Hoje, depois de alguns dias passados, ainda carrego comigo a sensação de
dever cumprido e de deslumbramento pela gira de desenvolvimento de quinta
passada (09/07/15).
Antes de começar a descrever os motivos que me deixaram tão contente, no
sentido amplo e irrestrito da palavra, gostaria de agradecer, em público,
minha mãe de santo, mãe Denise de Ogum, pelo cuidado, pela atenção, pelo
carinho demonstrado para com toda a corrente.
Em algum lugar da minha cabeça, desde que acordei, eu tinha a certeza de que
o desenvolvimento seria de Pretos Velhos. Este pensamento ficou martelando o
dia inteiro. Mas o desenvolvimento foi de caboclos… E não sei qual a
ligação disso com tudo que aconteceu, mas só no finalzinho eu descobri.

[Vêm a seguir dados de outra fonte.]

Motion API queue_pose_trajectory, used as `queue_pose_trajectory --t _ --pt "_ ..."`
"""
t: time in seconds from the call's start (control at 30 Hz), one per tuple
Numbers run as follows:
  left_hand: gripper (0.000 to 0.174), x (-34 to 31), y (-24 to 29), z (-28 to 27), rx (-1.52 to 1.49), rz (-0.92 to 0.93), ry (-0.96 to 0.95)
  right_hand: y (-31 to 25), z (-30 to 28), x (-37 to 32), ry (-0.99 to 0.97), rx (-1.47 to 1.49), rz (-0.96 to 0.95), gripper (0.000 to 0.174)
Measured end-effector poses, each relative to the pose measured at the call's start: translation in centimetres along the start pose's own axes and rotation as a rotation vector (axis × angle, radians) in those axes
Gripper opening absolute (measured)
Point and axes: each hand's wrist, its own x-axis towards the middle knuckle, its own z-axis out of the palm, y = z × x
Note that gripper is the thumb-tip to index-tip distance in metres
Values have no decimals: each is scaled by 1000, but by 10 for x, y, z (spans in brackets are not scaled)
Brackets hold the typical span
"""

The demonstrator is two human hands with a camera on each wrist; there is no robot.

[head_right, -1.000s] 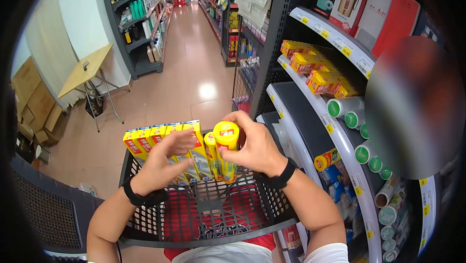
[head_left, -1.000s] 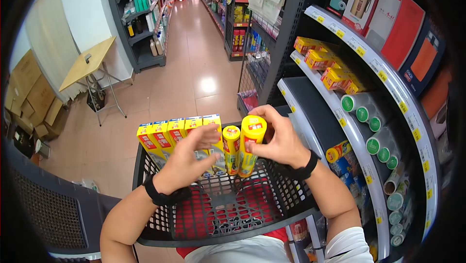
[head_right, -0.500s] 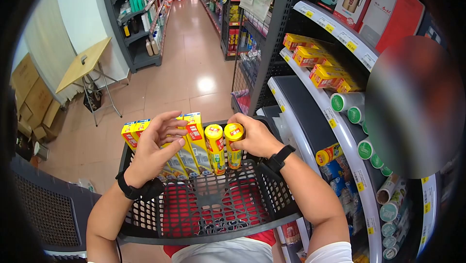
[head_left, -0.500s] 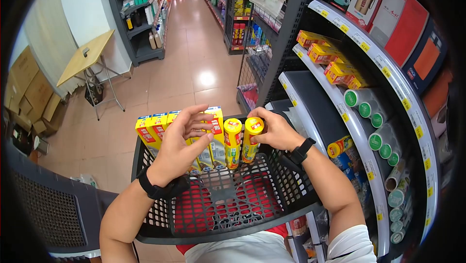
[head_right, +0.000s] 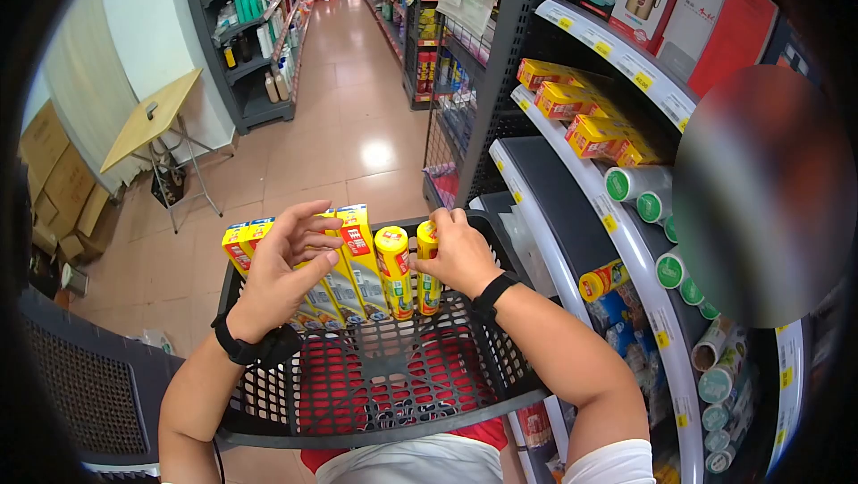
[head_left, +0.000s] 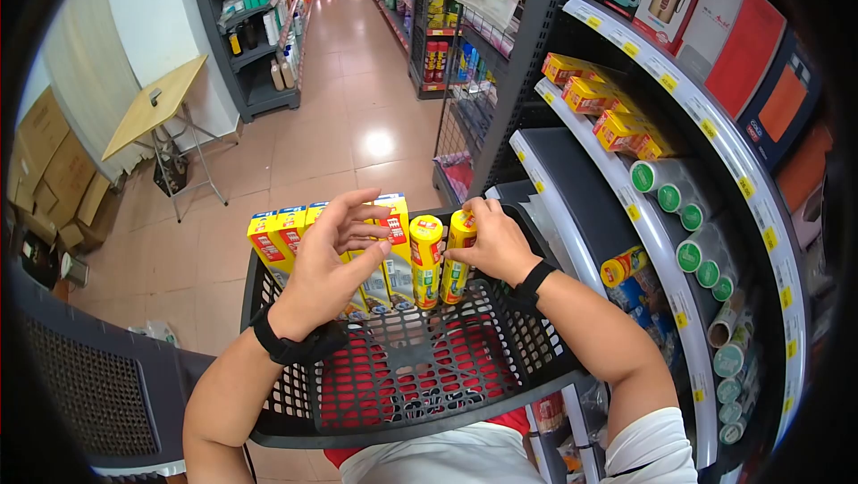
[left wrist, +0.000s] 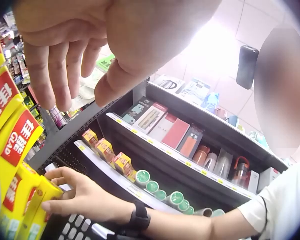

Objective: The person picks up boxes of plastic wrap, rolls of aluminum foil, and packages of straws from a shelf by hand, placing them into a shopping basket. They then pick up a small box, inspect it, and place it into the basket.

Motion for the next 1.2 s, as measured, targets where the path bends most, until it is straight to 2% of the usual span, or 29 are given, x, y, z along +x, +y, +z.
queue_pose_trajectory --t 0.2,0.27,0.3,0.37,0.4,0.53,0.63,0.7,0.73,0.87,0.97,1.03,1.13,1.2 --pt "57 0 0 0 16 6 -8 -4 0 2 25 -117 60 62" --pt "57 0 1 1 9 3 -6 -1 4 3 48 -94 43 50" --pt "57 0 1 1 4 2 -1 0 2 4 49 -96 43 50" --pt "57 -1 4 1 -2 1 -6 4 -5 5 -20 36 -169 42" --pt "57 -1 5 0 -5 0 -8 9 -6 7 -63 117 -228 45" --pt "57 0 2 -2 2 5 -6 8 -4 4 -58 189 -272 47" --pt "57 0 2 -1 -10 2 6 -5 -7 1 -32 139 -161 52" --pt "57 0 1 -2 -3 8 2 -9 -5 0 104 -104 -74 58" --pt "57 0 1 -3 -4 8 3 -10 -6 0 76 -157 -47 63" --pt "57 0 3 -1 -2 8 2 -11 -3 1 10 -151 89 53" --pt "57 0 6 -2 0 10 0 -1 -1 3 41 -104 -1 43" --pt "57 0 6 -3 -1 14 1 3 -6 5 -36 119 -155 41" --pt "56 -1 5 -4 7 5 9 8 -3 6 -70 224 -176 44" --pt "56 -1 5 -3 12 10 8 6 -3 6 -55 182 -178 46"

Cheguei no Terreiro e estava já “em cima da hora”, como sempre, pois
não sei o que tenho que sempre chego atrasada. Talvez falte disciplina… um
dia conserta!
Estavam meus irmãos de corrente já sentados e foram passados os recadinhos.
Não conversa com o consulente na vibração, tem que pagar a mensalidade em
dia, etc. Coisas que infelizmente tem que sempre repetir, porque por vezes
esquecemos de uma coisa ou outra e vale pela reciclagem constante.
Mãe Denise nos explicou por que é importante mantermos a concentração no
trabalho, com direito a exemplos que ela viu acontecer no Terreiro. Mais uma
daquelas coisas que a gente sabe, mas acaba esquecendo… obrigada mil vezes!
E depois, aberta a gira, ela e Seu Cariri começaram o trabalho de
desenvolvimento.
Nos ensinaram a sentir nossas entidades quando vibram em diferentes energias.
E que energias! Nunca havia sentido o caboclo de Xangô tão forte, tão
firme, tão… Xangô. E a delícia que foi incorporar Oxóssi, uma energia
tão livre!
Mas emocionante, pra mim, foi mesmo na hora que chamaram os Baianos. Acontece
que a minha primeira incorporação quando ainda trabalhava em outro Terreiro
foi uma Baiana com um carisma imenso. Confesso que sou completamente
apaixonada por essa linha, essa energia, essa entidade. Só de pensar nela
tenho vontade de abrir um sorriso do tamanho que ela deixa na minha cara
quando vem. Não me deixa ficar séria, no máximo um sorriso menor e uma
cara de sapeca só dela, quando está em terra.
Pois estava ela caminhando pelo congá, após cumprimentar a hierarquia,
quando foi até uma das sambas (que por sinal é minha madrinha de amaci) e
disse, com seu sotaque: “Não deixa o cavalo esquecer que hoje ela tem que
cumprir a promessa de Zé!”. Essas palavras ficaram me martelando na
cabeça. É que bastante tempo atrás, quando eu ainda fazia parte do samba
do Sábado, não lembro se era gira de Preto Velho ou Esquerda, estava pai
Jussaro incorporado com Seu Zé Pelintra, quando os Baianos todos já haviam
subido, só faltava ele. Os Ogans estavam alongando e descansando um pouco as
mãos para a subida das últimas entidades em terra e o encerramento da gira,
e eu estava cantarolando um ponto bonito.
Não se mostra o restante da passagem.